Growing up in Brazil, Karolina Cysneiros de Carvalho dreamed that one day she would be a cardiac surgeon.
“I knew I wanted to help people and doctors help people,” recalls Cysneiros de Carvalho. “But I realized I was much better at math than biology. That’s when I decided to follow the path of engineering.”
Cysneiros de Carvalho is now earning a doctorate in energy, environmental and chemical engineering at the McKelvey School of Engineering. Recently, she and Brent Williams, associate professor and leading pollution expert, joined 50 scientists from across the globe in Fairbanks, Alaska, to study how cold and dark conditions contribute to the city’s dirty air, which is some of the worst in the nation. The ongoing project is called the Alaskan Layered Pollution and Chemical Analysis project or ALPACA.
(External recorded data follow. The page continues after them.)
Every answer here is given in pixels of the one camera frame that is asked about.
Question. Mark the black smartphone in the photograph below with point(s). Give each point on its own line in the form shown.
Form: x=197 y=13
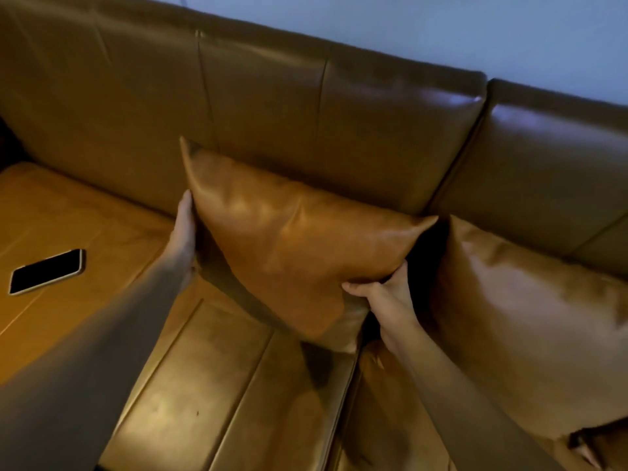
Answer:
x=47 y=271

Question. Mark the person's right forearm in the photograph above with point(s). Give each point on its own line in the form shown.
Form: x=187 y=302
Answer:
x=466 y=407

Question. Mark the person's right hand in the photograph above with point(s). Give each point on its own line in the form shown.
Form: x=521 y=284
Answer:
x=392 y=308

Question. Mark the person's left forearm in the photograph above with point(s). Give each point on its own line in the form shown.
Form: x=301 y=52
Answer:
x=88 y=367

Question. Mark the person's right thumb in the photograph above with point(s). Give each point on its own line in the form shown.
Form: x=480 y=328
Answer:
x=360 y=289

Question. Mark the brown leather sofa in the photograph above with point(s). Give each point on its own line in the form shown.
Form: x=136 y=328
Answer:
x=304 y=117

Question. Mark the brown leather cushion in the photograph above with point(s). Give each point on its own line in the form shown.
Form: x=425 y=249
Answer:
x=299 y=250
x=530 y=333

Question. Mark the person's left thumb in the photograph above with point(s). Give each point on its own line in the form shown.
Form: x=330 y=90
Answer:
x=186 y=215

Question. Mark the person's left hand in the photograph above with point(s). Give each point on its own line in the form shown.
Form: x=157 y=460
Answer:
x=180 y=245

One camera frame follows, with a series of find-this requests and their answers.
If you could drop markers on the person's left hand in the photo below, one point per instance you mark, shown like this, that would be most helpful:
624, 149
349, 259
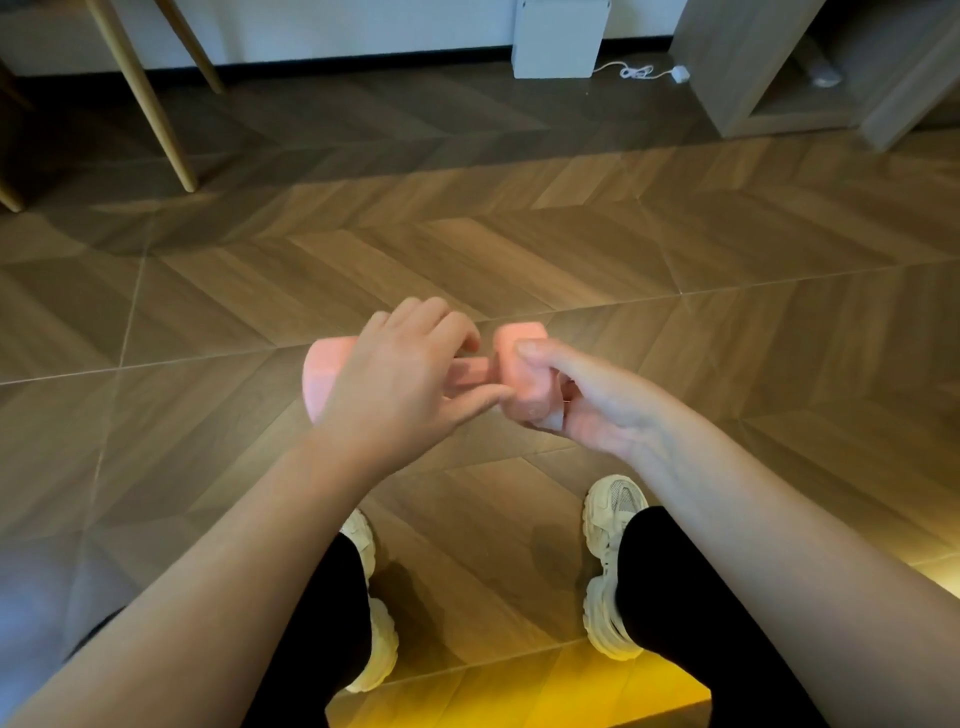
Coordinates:
382, 397

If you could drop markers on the person's right hand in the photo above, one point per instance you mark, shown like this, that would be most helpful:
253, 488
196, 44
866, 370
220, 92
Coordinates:
607, 409

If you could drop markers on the person's left thumb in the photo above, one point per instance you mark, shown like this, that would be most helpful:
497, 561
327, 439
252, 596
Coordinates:
480, 401

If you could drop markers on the person's left little finger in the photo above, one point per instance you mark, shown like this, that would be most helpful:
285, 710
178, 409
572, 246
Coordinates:
375, 324

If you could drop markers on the person's left middle finger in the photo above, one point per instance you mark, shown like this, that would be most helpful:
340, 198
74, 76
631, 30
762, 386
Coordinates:
431, 315

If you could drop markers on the person's right thumb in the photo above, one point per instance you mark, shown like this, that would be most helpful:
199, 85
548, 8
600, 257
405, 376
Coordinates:
555, 358

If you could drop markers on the pink dumbbell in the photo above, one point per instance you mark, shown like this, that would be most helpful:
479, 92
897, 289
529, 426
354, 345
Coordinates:
525, 375

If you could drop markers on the person's right forearm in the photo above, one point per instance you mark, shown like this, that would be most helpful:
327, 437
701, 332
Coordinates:
795, 570

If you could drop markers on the person's left forearm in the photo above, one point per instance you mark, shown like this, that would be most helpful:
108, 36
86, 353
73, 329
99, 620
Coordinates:
225, 592

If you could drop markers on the cream chunky right shoe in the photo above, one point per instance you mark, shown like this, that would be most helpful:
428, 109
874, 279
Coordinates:
604, 570

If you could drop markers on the cream chunky shoe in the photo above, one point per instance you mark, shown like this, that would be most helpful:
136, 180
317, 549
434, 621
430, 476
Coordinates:
604, 570
379, 637

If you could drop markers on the cream chunky left shoe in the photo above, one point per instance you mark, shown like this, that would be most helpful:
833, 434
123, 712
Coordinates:
379, 637

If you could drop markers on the black left trouser leg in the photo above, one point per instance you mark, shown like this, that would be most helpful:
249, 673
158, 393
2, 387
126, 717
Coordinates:
319, 645

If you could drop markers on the black trouser leg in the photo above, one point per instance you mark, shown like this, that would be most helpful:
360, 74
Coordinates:
690, 630
319, 645

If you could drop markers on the black right trouser leg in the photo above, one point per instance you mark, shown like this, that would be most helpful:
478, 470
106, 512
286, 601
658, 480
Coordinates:
690, 630

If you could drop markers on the white box appliance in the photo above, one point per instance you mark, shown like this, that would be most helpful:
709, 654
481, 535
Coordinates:
559, 37

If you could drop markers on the white plug adapter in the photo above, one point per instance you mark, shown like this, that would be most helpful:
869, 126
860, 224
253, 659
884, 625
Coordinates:
680, 73

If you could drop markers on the light wooden chair leg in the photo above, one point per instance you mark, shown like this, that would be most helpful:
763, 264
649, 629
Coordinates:
142, 97
191, 45
9, 196

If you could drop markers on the grey wooden cabinet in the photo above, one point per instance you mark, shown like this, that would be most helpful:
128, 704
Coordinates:
750, 67

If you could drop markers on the white object in cabinet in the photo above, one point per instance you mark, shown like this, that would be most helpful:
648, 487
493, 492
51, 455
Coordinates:
825, 76

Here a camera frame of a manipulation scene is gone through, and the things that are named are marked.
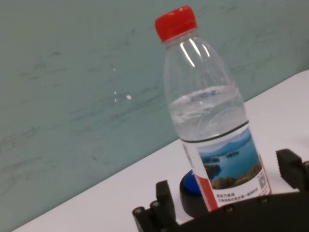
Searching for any blue push button black base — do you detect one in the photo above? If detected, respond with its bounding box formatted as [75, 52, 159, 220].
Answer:
[179, 170, 211, 218]

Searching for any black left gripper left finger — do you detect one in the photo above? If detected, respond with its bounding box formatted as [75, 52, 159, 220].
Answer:
[132, 179, 180, 232]

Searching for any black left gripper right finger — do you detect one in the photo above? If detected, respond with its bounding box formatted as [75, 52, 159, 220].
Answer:
[275, 148, 309, 193]

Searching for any clear water bottle red cap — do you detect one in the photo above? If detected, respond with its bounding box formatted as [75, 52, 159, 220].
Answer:
[154, 5, 274, 214]

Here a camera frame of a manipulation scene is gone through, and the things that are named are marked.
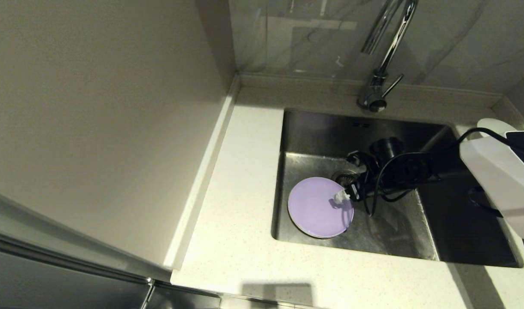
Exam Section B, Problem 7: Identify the purple plastic plate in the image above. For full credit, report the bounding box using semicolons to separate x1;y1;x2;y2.
287;177;355;239

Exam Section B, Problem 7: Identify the stainless steel sink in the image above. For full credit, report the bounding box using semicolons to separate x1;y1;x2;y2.
271;107;524;269

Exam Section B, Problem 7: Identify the round metal drain strainer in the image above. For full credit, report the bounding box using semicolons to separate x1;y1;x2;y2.
332;170;366;186

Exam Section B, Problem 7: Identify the chrome gooseneck faucet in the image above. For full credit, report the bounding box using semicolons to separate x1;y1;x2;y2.
357;0;419;113

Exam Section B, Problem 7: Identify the beige tall cabinet side panel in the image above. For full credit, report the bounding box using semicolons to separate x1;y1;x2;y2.
0;0;239;271

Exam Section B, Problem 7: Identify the steel appliance door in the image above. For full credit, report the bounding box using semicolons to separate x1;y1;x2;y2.
0;230;222;309

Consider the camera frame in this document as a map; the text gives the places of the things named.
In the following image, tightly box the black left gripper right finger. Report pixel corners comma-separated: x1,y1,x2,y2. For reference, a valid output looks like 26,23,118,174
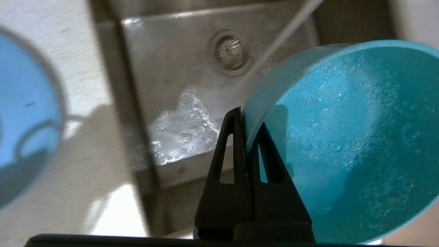
248,122,316,242

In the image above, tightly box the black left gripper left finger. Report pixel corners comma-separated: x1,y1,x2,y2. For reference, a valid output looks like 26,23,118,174
194,107,253,240

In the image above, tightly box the teal bowl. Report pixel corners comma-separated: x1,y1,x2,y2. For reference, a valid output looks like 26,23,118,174
242,40,439,245

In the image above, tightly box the stainless steel sink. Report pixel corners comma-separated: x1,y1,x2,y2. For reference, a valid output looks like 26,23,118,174
87,0,395,237

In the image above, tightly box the metal sink drain strainer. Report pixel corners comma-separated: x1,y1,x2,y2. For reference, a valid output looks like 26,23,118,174
209,30,253,77

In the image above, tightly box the running water stream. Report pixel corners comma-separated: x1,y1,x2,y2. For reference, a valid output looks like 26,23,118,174
240,0,323,90

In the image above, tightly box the blue plate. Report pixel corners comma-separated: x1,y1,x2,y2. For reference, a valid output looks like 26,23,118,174
0,26,66,210

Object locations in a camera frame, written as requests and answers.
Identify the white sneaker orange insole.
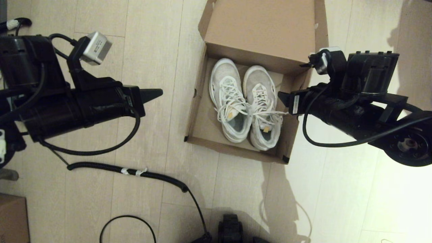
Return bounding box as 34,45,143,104
209,58,253,143

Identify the brown cardboard shoe box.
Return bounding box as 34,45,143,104
184,0,328,165

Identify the grey furniture foot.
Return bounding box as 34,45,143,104
0,168,19,182

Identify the small brown cardboard carton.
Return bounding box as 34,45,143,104
0,193,30,243

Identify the black robot torso part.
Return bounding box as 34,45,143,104
218,213,244,243

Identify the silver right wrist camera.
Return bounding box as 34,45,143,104
309,47,341,75

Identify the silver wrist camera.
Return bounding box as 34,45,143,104
83,31,113,65
309,47,341,75

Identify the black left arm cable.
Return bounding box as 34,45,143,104
0,33,141,156

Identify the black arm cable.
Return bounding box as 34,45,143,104
302,49,432,148
0,33,141,156

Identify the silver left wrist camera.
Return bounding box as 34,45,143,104
83,31,113,65

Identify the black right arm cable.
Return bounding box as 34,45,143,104
302,49,432,148

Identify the black corrugated cable conduit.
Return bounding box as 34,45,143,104
51,148,212,243

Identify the black power cable white tape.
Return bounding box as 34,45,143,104
0,18,32,36

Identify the thin black cable loop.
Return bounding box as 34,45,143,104
100,215,158,243

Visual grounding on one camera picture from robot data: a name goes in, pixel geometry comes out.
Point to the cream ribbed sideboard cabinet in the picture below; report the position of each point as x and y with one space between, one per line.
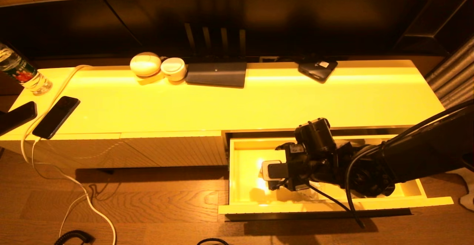
166 104

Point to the black smartphone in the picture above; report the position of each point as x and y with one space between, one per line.
55 117
16 116

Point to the dark wooden wall shelf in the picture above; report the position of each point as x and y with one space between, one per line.
444 15

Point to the small black stickered device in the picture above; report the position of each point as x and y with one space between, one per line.
318 71

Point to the white cabinet drawer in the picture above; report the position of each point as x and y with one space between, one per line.
244 171

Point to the black television screen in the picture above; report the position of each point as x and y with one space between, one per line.
296 23

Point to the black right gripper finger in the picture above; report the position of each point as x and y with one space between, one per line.
281 185

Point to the white oval device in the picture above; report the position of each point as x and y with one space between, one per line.
145 65

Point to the dark grey antenna router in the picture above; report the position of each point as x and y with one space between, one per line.
216 74

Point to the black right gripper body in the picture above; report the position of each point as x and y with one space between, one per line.
298 167

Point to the water bottle with colourful label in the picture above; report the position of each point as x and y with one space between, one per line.
22 73

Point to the white round device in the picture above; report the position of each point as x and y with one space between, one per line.
173 69

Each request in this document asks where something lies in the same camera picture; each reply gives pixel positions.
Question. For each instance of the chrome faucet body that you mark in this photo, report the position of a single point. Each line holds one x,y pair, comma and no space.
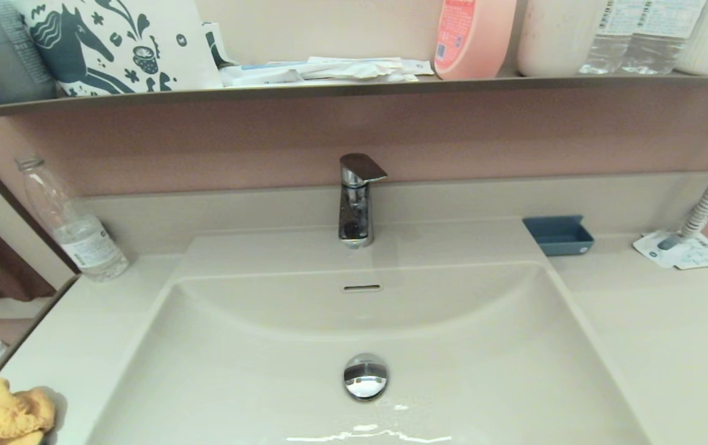
354,213

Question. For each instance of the beige ceramic sink basin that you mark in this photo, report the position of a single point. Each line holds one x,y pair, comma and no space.
267,383

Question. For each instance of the white crumpled wrapper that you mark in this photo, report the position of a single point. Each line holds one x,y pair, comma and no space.
360,68

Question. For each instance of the chrome drain stopper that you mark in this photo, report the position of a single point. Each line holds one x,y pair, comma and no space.
366,377

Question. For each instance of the small white card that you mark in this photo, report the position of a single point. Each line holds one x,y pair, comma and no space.
420,67

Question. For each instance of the white packet with blue stripe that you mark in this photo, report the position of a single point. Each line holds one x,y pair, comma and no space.
264,76

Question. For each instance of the blue soap dish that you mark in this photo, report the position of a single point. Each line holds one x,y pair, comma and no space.
561,238

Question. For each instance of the pink plastic bottle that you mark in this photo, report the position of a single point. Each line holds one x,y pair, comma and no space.
483,43

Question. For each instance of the small white printed box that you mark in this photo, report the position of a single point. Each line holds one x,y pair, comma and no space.
214,43

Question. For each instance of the white bag with horse print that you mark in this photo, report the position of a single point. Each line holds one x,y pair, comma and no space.
168,62

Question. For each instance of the cream white jar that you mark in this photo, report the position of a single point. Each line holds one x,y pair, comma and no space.
551,43

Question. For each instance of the capless clear plastic bottle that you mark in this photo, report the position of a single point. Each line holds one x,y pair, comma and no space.
81,241

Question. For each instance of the clear plastic water bottle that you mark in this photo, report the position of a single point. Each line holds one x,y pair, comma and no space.
656,49
607,55

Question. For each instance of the white printed paper leaflet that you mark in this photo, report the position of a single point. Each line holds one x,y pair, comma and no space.
703,254

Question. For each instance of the brown wall shelf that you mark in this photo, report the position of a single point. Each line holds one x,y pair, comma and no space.
329,90

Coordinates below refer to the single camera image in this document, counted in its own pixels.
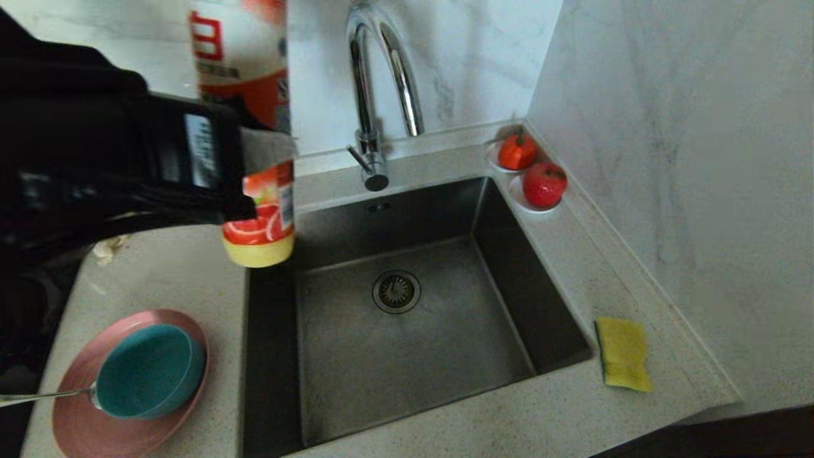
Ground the yellow capped dish soap bottle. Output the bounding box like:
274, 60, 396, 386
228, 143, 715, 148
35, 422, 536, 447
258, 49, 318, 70
188, 0, 297, 268

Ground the stainless steel sink basin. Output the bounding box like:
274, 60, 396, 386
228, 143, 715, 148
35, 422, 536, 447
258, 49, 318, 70
240, 176, 595, 458

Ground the yellow green sponge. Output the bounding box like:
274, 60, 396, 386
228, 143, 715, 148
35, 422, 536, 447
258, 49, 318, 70
595, 317, 654, 393

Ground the crumpled beige tissue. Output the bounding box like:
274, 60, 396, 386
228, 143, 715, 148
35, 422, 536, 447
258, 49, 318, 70
93, 234, 132, 266

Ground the teal bowl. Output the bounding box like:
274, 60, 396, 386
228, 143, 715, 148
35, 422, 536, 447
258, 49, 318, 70
95, 323, 207, 419

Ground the chrome gooseneck faucet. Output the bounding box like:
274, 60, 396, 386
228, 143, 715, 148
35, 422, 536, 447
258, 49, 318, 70
345, 0, 425, 193

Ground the round metal drain strainer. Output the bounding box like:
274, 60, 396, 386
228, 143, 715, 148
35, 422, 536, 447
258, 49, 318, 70
372, 269, 422, 315

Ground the metal spoon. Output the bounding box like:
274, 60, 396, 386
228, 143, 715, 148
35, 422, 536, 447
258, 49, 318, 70
0, 380, 106, 411

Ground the pink plate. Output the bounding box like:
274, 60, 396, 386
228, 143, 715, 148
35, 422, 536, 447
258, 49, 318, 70
52, 309, 210, 458

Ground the black stove top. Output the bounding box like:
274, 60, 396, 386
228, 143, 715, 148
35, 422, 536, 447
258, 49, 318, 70
0, 375, 45, 458

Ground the red apple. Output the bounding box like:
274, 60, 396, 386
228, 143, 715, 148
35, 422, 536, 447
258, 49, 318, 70
523, 162, 569, 209

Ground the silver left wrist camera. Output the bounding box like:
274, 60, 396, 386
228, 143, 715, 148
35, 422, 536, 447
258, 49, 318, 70
240, 127, 294, 171
Cysneiros de Carvalho is especially interested in how pollution changes as it travels from the frigid outside to the warm indoors. So she designed, wired and programmed a one-of-a-kind instrument that tracks changes in chemical compounds as they infiltrate a structure. No less daunting, she found a way to safely transport the instrument from her lab on campus to Fairbanks, some 3,000 miles away. Indoor air pollution, she explains, has a huge impact on human health.
“When people think about air pollution exposure, they usually think about outdoor pollution from cars and power plants emissions,” Cysneiros de Carvalho says. “But we’re also exposed to air pollution in our house from daily activities like cooking and cleaning.”
For two months this winter, Cysneiros de Carvalho worked 18-hour days, running experiments in a rented Fairbanks house, measuring how different outdoor weather conditions and indoor activities such as frying chicken changed the indoor pollution. The temperatures hovered near zero degrees Fahrenheit, and the sun only appeared four hours a day — brutal circumstances for someone raised in sunny Brazil. Still, Cysneiros de Carvalho loved the experience. After two years of living through a global pandemic, the study provided Cysneiros de Carvalho her first opportunity as a doctoral student to work with researchers from institutions who share her interest in air pollution. It also offered her the opportunity to help the people of Fairbanks.
“When Brent talked to me about this project, one of the things that really got my attention was the fact that it’s community-based,” Cysneiros de Carvalho says. “There’s a lot of regulatory studies that just go to a place to get data to create laws. But here, we explained to the residents what was happening and heard their concerns. I hope the data we will provide leads to better air to breathe.”